Remember Bill Murray's speech in Stripes? The one where he talks about Americans being mongrels and mutts? About our ancestors being kicked out of every decent country in the world? Well, to many Europeans, this is very true, and how they look at us. We are the rejects, the refuse, and then we had the incredible gall to take a wilderness and turn it into a paradise, the most powerful country on Earth. Then, on top of that, we have condescended to save them, not just once, but several times! To them, it looks like arrogance, a "payback", if you will, for their kicking our ancestors out. On top of that, and even more humiliating, is that our success is a damning indictment of their own political views and systems. Our strength, our success, our wealth, is all, in their eyes, being rubbed in their faces, every single day. Is it any wonder they hate us?
Envy and jealousy, to some degree, are responsible for the dislike with which America and Americans are viewed, world-wide. The United States has done more with it's resources and productivity than any other nation ever has, even though there are a few which are fast approaching that level. The average American has a standard of living that is so high, in comparison to the rest of the world, especially the so-called Third World nations, that it is almost unbelievable.

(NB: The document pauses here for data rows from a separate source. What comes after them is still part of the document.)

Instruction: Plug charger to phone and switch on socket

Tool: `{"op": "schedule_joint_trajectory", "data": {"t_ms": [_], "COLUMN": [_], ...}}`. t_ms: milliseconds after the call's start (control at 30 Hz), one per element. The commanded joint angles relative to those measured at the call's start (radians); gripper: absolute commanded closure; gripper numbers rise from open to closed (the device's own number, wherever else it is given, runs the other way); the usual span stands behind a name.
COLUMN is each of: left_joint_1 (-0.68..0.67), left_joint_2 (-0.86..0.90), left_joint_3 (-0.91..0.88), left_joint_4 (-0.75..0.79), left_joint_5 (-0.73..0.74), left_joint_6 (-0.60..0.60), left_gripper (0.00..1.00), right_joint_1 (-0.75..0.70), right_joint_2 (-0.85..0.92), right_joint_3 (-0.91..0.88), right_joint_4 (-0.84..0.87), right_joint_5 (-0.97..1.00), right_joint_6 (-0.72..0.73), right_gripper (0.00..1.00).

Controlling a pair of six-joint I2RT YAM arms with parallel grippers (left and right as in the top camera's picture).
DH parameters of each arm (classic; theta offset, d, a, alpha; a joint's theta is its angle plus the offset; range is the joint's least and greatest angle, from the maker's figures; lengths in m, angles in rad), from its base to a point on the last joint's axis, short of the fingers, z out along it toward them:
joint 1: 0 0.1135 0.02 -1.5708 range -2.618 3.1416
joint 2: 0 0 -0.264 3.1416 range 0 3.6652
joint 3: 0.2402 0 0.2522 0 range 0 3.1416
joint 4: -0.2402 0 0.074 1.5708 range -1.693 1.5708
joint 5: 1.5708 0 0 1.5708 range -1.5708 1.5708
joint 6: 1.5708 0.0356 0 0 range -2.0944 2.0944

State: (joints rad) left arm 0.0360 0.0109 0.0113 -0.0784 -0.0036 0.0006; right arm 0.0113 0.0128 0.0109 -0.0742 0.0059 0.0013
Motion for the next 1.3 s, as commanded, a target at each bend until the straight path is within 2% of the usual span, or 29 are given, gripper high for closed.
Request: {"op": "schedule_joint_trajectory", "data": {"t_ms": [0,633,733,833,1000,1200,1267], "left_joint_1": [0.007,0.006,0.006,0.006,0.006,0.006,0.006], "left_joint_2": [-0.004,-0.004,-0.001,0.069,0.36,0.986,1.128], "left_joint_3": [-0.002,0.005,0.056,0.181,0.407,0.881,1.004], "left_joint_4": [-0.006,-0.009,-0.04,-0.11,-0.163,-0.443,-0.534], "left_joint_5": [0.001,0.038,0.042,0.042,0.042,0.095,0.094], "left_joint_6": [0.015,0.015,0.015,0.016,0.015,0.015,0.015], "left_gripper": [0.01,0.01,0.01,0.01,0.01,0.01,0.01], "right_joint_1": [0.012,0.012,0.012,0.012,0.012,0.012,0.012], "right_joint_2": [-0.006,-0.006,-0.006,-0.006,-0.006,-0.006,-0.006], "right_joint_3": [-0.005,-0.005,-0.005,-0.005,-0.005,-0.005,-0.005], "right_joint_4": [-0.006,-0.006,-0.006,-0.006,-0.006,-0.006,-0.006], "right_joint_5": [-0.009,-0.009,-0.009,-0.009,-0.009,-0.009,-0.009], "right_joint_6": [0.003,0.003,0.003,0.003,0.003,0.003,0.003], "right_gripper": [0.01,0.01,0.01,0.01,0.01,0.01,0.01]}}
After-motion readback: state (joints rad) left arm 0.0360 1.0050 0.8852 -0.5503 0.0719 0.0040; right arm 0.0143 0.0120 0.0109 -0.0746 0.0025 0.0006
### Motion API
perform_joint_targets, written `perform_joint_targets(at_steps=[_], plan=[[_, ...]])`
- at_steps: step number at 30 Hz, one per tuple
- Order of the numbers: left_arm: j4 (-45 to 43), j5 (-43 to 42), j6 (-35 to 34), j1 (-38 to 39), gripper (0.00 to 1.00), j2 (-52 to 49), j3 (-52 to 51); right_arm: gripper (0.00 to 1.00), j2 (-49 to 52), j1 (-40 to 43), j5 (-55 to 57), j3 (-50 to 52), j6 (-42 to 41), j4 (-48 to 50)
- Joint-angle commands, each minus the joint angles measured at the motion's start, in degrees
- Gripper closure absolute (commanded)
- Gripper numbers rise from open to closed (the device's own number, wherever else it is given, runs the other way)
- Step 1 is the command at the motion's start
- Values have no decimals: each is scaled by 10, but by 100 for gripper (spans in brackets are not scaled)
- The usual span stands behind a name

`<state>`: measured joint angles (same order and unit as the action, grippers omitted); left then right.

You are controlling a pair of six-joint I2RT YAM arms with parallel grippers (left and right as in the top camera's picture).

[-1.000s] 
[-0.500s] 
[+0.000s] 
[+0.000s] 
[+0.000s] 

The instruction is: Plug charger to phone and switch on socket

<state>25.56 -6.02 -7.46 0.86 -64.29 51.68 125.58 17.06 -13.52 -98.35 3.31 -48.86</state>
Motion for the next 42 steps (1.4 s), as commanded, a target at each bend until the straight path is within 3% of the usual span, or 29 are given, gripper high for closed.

Then, when you add in the myriad of religious differences, and the fact that our success as a (relatively) secular nation, denigrates their own religions and religious traditions, and we have another cause of hatred. Many of these basically theocratic nations also look on the rise of the Religious Right in our political landscape, and see a threat. They have centuries of tradition of religious wars and persecutions, and now they see us engaged in what, to many of them, looks like a modern Crusade, and they fear us. They fear the influence of the Religious Right, the influence of fundamentalists seeking to bring about Armageddon, to spread Christianity all over the world. Whether they are right or not, makes absolutely no difference! Fear is not rational, and this view is a result of fear.
In fact, the European countries formed the European Union as a direct result and response to what they consider the threat and challenge of the US.
I am going to close this article for now. Think on what I've presented here. Look up and check it out. Form your own opinions.